小さく裂ききると、かまどの火へくべる。あかく燃える炎に怯えるように縮んだ切れ端たちは、一瞬の後に弛緩し、炎へ溶けてゆく。無表情で書簡が灰と変わるのを見届けると、机へ向かった。
ヤマトが目覚めてすぐに、覚悟は決めていた。ただ、ヤマトだけは逃がしてやりたかった。思いつく伝手はソンガさんひとりだ。通りすがりの行き倒れを助けた彼等なら、と望みを託す。せめてもの償いに書付と共に飛脚から受け取った金子を残そう。恐らく、逃走資金にと奴はくれたのだろうが、今はどう使おうが私の勝手だ。
学舎へ引き連れられて、牢に繋がれた私を見る呆れた顔が目に浮かぶ。
苦笑して、すぐさま行動に移す。殴り書きの手紙をしたため、ヤマトの荷を皮袋に纏めた。書付はすぐに燃すようにとも告げる。
間に合うだろうか。都からここまで、馬を駆けて3日。部隊が動いた後に早馬を出したとすれば、集団が着くのもほぼ、変わらぬはずだ。
焦る気持ちを抑えて、出来た用意を手に裏庭への戸を開けた。
「ヤマト」
平静を装って、遊びに興じる二人に声をかける。ヤマトは忠告した通りに律儀に頭巾を頭に巻いたままだ。この地方の男たちがよくする布を巻く風俗だった。これならすぐに黒髪が露見することはない。
寄ってきた二人に荷を差し出した。
「これをソンガさんに届けて欲しい」
こてんとポクくんが首を傾けた。
「お父さんに?これ、なぁに? 」
「私からのお願いごとだよ。よろしく、と伝えてくれないか」
「ふうん。いいよっ」
理解しきれないようすながら、滅多にないお願い事にポクくんはうれしそうに首を縦に振った。それからと、隣で立ち尽くすヤマトに向かう。

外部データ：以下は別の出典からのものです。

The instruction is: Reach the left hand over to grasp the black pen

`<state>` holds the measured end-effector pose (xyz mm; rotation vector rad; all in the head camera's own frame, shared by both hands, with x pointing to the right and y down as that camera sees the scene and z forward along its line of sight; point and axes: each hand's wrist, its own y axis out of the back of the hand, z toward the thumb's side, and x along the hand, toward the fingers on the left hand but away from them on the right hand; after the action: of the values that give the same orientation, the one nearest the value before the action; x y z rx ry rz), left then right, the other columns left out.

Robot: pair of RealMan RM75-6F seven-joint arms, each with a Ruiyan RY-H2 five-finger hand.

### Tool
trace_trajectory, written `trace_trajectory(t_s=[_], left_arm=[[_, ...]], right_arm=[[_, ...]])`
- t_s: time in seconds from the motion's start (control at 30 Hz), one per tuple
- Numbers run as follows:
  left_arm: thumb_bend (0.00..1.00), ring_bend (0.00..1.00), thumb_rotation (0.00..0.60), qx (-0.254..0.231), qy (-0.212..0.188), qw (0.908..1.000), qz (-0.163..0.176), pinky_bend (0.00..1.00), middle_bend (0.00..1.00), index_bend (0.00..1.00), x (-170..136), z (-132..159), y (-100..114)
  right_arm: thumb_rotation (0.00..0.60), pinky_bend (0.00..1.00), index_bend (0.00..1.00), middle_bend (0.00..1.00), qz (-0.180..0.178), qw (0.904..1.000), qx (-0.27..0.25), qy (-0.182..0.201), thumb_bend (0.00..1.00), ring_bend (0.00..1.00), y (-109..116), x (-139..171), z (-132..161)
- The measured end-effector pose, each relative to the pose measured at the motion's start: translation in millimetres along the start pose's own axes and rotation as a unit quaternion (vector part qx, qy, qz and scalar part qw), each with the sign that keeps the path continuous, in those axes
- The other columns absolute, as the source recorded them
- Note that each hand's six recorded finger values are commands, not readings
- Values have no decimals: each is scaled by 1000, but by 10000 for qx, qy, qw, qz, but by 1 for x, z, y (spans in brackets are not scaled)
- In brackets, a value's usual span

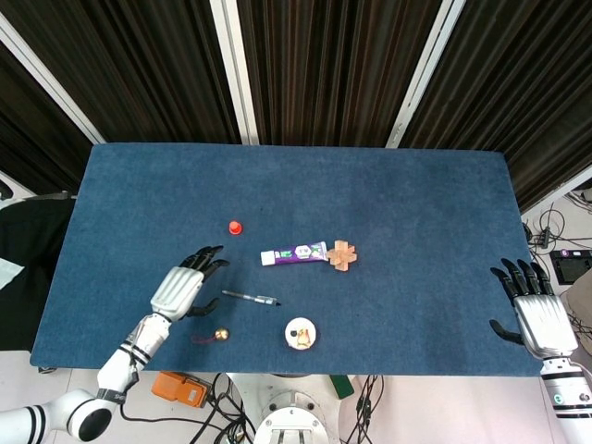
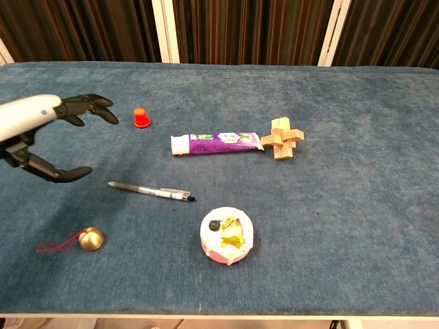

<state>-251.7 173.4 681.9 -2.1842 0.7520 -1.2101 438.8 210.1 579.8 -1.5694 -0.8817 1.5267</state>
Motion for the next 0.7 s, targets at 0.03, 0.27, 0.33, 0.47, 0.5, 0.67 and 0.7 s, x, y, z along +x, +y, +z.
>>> trace_trajectory(t_s=[0.03, 0.27, 0.33, 0.47, 0.5, 0.67, 0.7], left_arm=[[301, 0, 600, 13, 22, 10000, -16, 139, 46, 232, 3, 0, -3], [302, 0, 600, 78, 133, 9998, -115, 128, 46, 303, 15, 1, -19], [303, 0, 600, 80, 141, 9998, -124, 127, 46, 324, 14, 2, -22], [303, 0, 600, 80, 123, 9998, -130, 127, 46, 349, 14, 6, -27], [303, 0, 600, 66, 105, 9998, -123, 127, 46, 351, 14, 9, -28], [304, 0, 600, 33, 7, 9999, -151, 127, 46, 374, 17, 18, -36], [304, 0, 600, 21, -9, 9999, -165, 127, 46, 378, 18, 19, -38]], right_arm=[[600, 53, 206, 119, 1, 10000, -2, 1, 359, 35, 0, 0, 0], [600, 53, 205, 119, 4, 10000, -12, 15, 360, 35, 0, 0, 0], [600, 53, 205, 119, 9, 10000, -11, 19, 360, 35, 0, 0, 0], [600, 53, 205, 119, 12, 10000, -13, 25, 360, 35, 0, 0, 1], [600, 53, 205, 119, 13, 10000, -11, 25, 359, 35, -1, 0, 1], [600, 53, 204, 119, 13, 10000, -13, 24, 360, 35, 0, 0, 1], [600, 53, 204, 119, 13, 10000, -13, 24, 360, 35, 0, 0, 1]])
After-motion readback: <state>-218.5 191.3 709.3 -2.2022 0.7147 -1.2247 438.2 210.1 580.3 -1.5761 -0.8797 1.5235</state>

「ヤマトにも一緒に行ってほしい。助けてもらった礼を伝えて来い。元気な姿を見せればソンガさんも喜ぶ」
「お兄ちゃんも来るのっ!やったぁ! 」
ポクくんが嬉々として声をあげた。言葉を理解できず、眉を寄せるヤマトに「一緒だよぉ」と必死に内容を伝えようとする。
ああ、大丈夫だ。二人のその様子を見て張り詰めた心が少し癒された。
「さぁ、行っておいで」
「うんっ」
ほらっとポクくんが差し出す手をヤマトが握る。ふと、ヤマトが視線をこちらへ向けた。
「じゃあな」
最後まで、面倒を見てやれなくてすまない。別れの言葉にしてはあっけない。しかし、言葉に出来ない思いを微かに浮かべた微笑にのせた。ヤマトは陽の光に眩しそうに瞳を少し細め、小さく頭を下げてから、背を向けて歩き出した。
――そういえば、頭を下げる仕草の意味を聞いていなかった
どうでもいいことが思い浮かんだ隣で、遠くから近付きつつある馬音を感じていた。